Recipe for a Sad Heart
Ingredients:
1 quart anticipation
1 cup excitement
1 T fear
3 t hope
1 adorable little girl
1 gloomy medical diagnosis (aniridia, explained below)
Whole bowl sadness
Dash guilt
Instructions:
Wake up after a fitful night’s sleep. Anticipation is through-the-roof. Drive through the peachy morning light on the backroads of the Ukraine for 2 hours. Stop for breakfast. Drive another 2 hours. Enter the gates of the orphanage. Reach out for your partner’s hand (“This is it!”). Stand outside to wait for the social worker. Be ushered down the brightly painted halls to enter her office. Begin the discussion about the personal and medical history of the child.

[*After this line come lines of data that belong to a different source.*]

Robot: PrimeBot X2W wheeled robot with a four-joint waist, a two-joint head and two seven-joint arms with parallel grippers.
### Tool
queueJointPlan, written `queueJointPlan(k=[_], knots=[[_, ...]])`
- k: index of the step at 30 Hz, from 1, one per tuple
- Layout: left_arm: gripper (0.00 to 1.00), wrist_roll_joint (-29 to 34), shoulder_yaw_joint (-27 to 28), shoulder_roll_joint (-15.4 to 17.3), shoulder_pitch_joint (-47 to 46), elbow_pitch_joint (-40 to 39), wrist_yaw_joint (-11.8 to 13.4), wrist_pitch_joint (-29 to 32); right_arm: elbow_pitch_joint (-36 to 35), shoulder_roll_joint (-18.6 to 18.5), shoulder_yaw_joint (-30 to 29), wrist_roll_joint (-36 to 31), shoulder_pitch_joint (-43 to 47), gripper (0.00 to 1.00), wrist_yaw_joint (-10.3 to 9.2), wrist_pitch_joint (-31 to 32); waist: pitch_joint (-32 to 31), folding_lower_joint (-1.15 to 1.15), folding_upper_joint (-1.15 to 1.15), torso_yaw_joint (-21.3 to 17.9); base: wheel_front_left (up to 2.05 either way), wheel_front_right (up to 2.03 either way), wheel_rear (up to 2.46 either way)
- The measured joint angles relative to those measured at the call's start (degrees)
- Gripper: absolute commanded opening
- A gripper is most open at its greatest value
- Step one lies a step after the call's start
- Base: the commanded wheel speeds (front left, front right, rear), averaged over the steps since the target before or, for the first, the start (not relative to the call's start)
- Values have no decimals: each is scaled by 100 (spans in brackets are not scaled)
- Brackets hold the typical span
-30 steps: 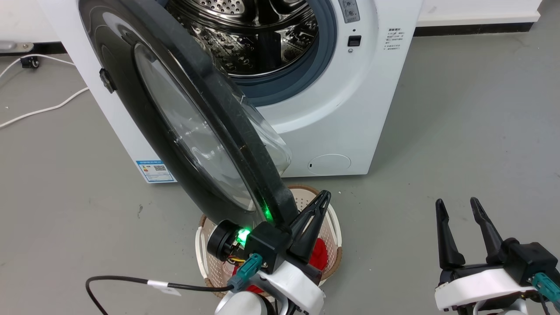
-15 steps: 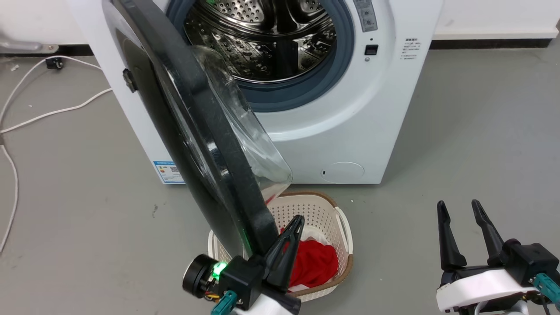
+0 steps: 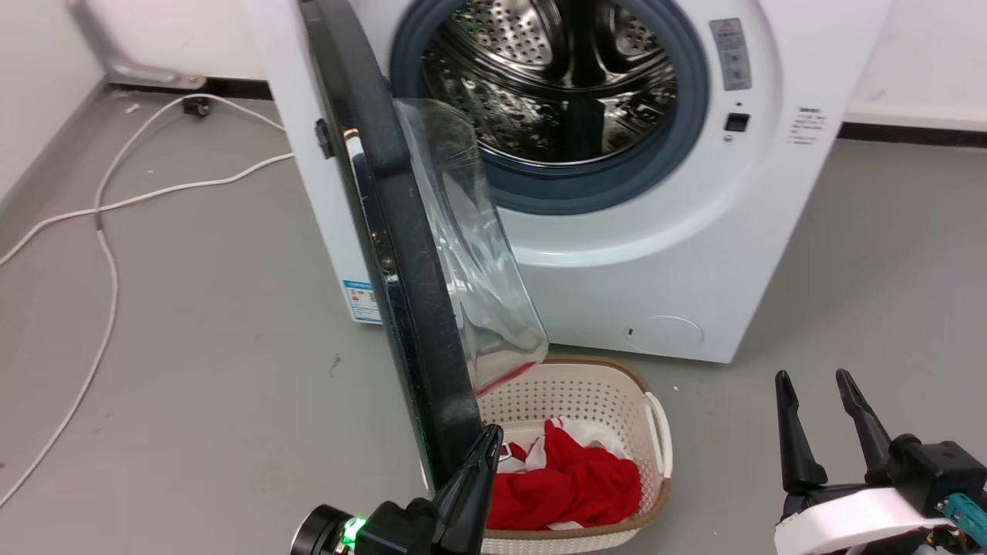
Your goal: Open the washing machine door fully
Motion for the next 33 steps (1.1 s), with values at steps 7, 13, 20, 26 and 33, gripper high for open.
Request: queueJointPlan(k=[7,13,20,26,33], knots=[[0,-14,115,113,215,-90,155,20,-79,0,23,22,42,100,1,57,-72,0,0,500,0,0,0],[0,-25,328,243,266,-126,323,5,-107,1,2,31,60,100,1,76,-75,0,0,898,0,0,0],[0,-220,843,424,276,21,502,-148,-123,1,29,40,57,100,1,99,-1,0,0,1134,0,0,0],[0,-578,1604,638,135,296,654,-341,-133,2,26,32,27,100,1,148,100,1,0,1082,0,0,0],[0,-971,2338,865,-135,684,665,-481,-160,2,-3,121,-69,100,0,245,287,1,0,973,0,0,0]])
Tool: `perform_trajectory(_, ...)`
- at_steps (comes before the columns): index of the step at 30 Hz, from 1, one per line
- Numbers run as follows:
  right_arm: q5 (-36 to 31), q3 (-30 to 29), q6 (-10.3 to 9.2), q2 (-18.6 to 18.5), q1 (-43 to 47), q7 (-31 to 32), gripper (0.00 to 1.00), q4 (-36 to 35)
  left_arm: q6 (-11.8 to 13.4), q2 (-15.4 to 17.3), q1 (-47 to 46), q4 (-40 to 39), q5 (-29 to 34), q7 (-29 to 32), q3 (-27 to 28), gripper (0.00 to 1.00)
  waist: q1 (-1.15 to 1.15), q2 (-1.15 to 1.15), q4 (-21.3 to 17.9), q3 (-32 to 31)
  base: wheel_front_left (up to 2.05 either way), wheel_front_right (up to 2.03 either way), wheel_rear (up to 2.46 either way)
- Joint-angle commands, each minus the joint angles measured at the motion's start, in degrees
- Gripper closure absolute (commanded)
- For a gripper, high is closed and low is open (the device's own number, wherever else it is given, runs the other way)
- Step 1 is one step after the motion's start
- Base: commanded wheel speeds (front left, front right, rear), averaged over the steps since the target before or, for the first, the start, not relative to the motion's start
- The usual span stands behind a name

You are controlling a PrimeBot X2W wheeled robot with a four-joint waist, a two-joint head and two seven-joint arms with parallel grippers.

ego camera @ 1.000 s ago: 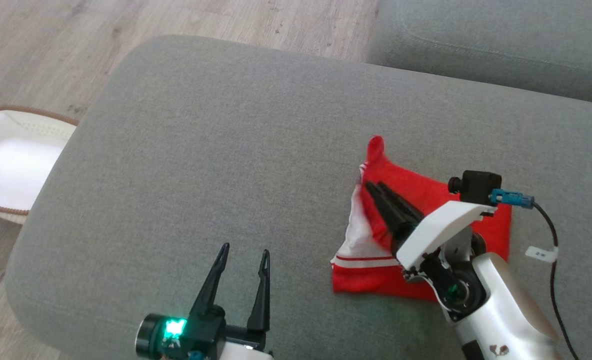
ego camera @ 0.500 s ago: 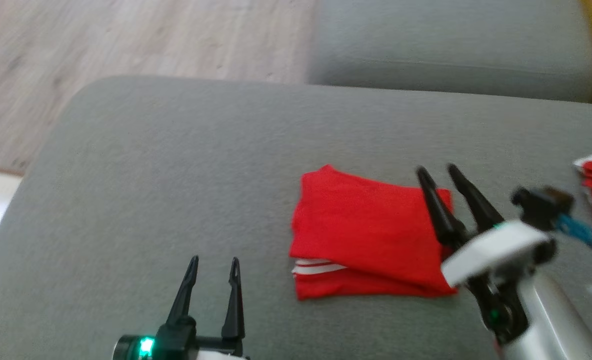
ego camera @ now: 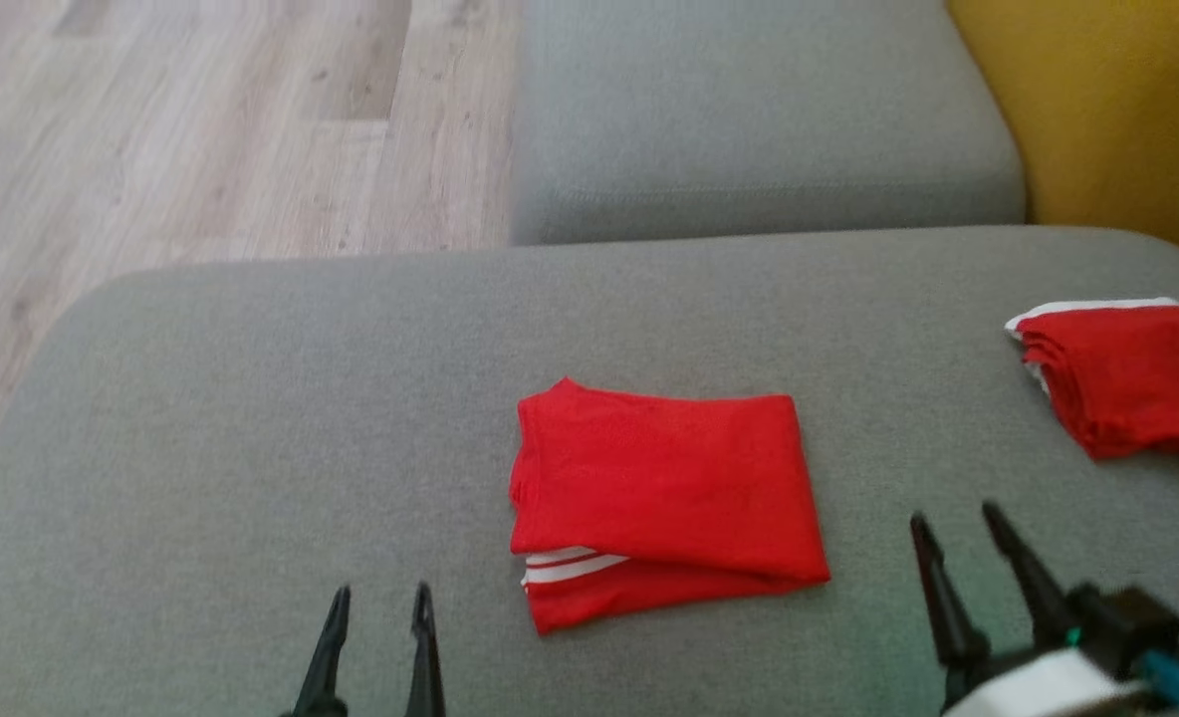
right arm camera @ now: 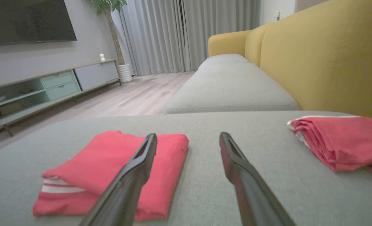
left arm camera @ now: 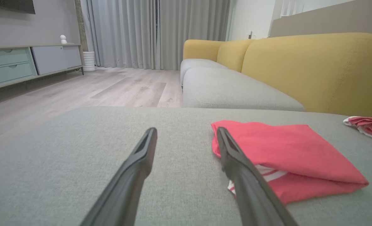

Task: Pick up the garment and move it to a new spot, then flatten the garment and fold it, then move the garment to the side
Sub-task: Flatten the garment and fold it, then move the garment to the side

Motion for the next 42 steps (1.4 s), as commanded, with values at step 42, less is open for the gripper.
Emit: perform_trajectory(42, -3.7, -0.2, -0.04, 4.5, 3.0, -0.8, 0.00, -1.8, -3.1, -1.9, 0.4, -2.7, 4.7, -0.6, 6.1, 0.00, 0.01, 0.00, 0.0, 1.4, 0.00, 0.00, 0.00)
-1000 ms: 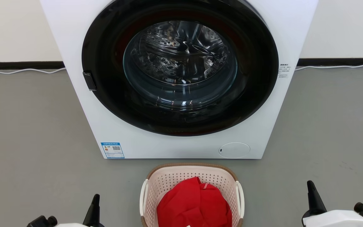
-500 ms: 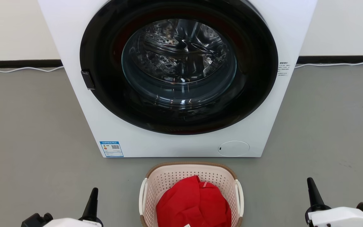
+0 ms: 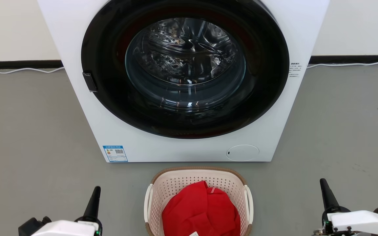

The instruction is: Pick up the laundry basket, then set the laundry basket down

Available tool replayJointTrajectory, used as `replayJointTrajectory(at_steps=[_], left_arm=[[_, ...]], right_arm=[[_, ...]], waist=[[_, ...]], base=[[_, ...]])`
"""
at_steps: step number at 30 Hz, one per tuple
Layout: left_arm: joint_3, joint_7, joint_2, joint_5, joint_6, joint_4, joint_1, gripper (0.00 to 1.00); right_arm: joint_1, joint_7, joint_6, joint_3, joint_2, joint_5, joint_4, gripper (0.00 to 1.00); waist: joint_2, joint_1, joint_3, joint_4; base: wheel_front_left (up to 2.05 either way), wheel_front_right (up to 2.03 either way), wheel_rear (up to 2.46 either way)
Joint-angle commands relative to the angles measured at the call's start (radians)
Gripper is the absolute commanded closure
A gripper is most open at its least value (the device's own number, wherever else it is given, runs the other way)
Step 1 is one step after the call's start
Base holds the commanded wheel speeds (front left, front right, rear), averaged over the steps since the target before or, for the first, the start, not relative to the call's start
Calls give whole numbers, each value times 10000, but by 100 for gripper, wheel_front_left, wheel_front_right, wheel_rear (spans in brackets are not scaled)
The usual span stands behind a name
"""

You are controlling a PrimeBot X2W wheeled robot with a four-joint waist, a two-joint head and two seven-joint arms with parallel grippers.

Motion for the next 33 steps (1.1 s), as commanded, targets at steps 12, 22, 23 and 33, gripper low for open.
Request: replayJointTrajectory(at_steps=[12, 22, 23, 33], left_arm=[[467, 449, 113, -1599, -210, -472, -845, 100], [599, 714, 120, -2531, -282, -567, -992, 100], [614, 743, 121, -2635, -290, -577, -1009, 100], [704, 924, 125, -3272, -339, -643, -1110, 100]], right_arm=[[-654, 510, 64, 158, -151, 1861, -594, 100], [-744, 771, 69, 161, -161, 2962, -759, 100], [-754, 800, 69, 161, -162, 3085, -777, 100], [-816, 979, 73, 163, -169, 3838, -890, 100]], waist=[[-1, -1, 80, -36], [-1, -1, 132, -60], [-1, -1, 138, -63], [-1, -1, 173, -79]], base=[[0, 0, 0], [0, 0, 0], [0, 0, 0], [0, 0, 0]])
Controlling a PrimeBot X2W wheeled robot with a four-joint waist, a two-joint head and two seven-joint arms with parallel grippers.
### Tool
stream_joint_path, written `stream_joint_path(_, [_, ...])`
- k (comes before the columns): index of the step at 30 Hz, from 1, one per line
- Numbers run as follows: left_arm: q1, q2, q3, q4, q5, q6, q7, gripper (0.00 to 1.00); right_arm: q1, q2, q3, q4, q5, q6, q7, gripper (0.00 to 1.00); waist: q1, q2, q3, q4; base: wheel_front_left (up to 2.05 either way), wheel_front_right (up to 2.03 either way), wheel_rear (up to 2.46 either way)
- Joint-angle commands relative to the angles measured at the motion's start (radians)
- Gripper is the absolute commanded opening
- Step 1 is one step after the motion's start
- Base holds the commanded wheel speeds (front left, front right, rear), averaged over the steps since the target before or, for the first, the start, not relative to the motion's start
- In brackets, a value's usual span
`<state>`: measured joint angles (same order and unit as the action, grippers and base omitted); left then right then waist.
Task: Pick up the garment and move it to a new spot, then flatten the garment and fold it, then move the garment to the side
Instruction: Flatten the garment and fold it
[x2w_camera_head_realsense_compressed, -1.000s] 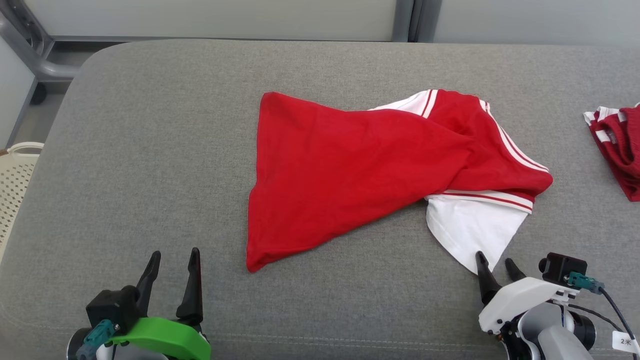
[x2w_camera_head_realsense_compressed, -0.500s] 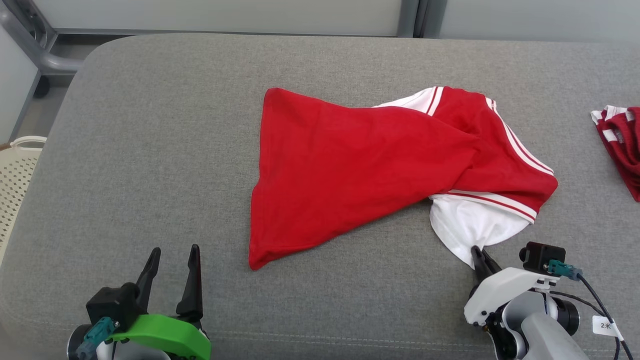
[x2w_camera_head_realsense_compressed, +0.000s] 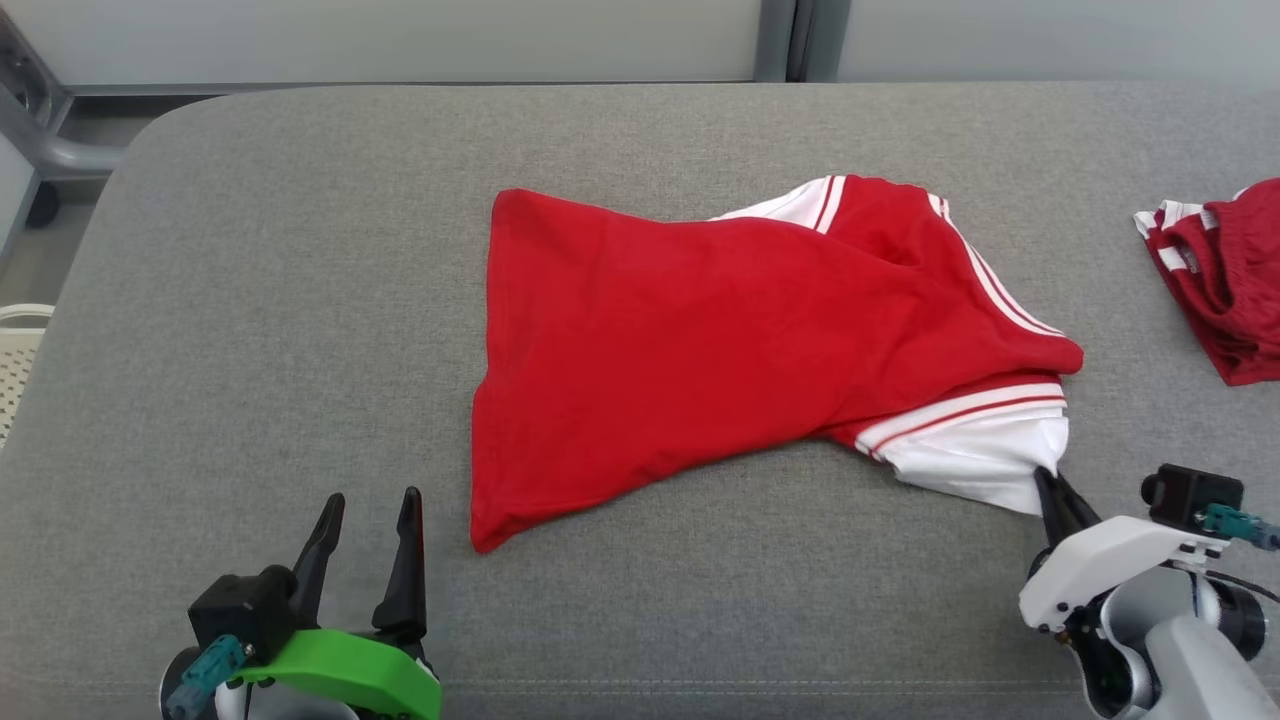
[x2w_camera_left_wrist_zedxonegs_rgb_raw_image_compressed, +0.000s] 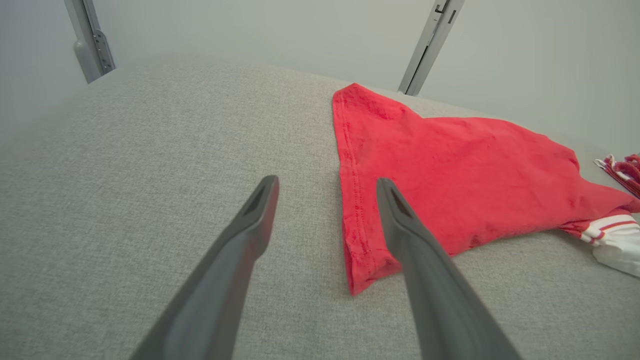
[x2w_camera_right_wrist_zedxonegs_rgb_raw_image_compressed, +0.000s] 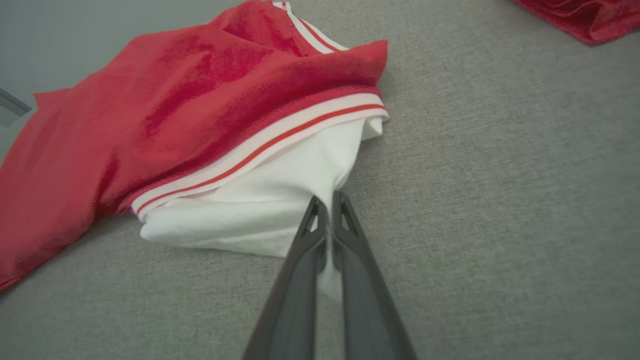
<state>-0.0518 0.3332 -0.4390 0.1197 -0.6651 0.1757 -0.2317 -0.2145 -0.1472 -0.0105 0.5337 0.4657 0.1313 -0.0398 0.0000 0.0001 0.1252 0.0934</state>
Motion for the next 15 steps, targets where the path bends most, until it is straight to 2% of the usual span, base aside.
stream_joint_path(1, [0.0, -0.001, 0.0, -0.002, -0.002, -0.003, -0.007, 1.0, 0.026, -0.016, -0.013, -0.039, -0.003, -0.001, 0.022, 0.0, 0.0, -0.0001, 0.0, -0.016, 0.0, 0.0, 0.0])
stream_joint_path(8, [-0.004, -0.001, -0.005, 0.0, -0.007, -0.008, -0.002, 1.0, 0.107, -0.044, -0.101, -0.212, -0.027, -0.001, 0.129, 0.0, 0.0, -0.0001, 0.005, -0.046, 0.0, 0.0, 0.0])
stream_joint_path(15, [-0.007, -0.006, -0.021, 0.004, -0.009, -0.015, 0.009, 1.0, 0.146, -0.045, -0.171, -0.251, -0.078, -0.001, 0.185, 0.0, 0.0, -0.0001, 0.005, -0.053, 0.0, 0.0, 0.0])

Beautiful, shy girl enters with the nurse…tears abated by two cookies she holds in her hands. Approach her slowly and sit on the floor with her. Notice that she can barely hold her eyes open; there’s too much sunlight in the room. She comes to one of you and sits on your lap. She seems to warm quickly, but again, she can barely see you; she hardly opens her eyes. One of you seems to remember Aniridia in medical school. In layman’s terms, this means the almost-absence of an iris, the colored part of your eye that acts like a lens, opening and closing to let more or less light in. Since the muscles that open and close the pupil are entirely lacking, it’s like looking into a bottomless pit. What this means for her: she cannot see in bright light. What this means for us: a phone call to Mayo Clinic’s opthamology resident-on-call to check on the specifics. We’re informed that until further tests are done, there are no answers. It’s a rare congenital eye condition which usually means lots of other underlying medical problems. In the most severe cases, ultimate blindness. We “reject” the child (a horrible word, but that’s what it’s called). File “refusal” papers and travel all the way back to Kiev (another 4 hours in the car), unable to hash out what’s just happened. Sinking feeling in stomach. An ocean of sadness.
We just didn’t know it would be this hard.
We wait for another appointment date, whenever it becomes available.
I’m not sure I know the questions to ask for today.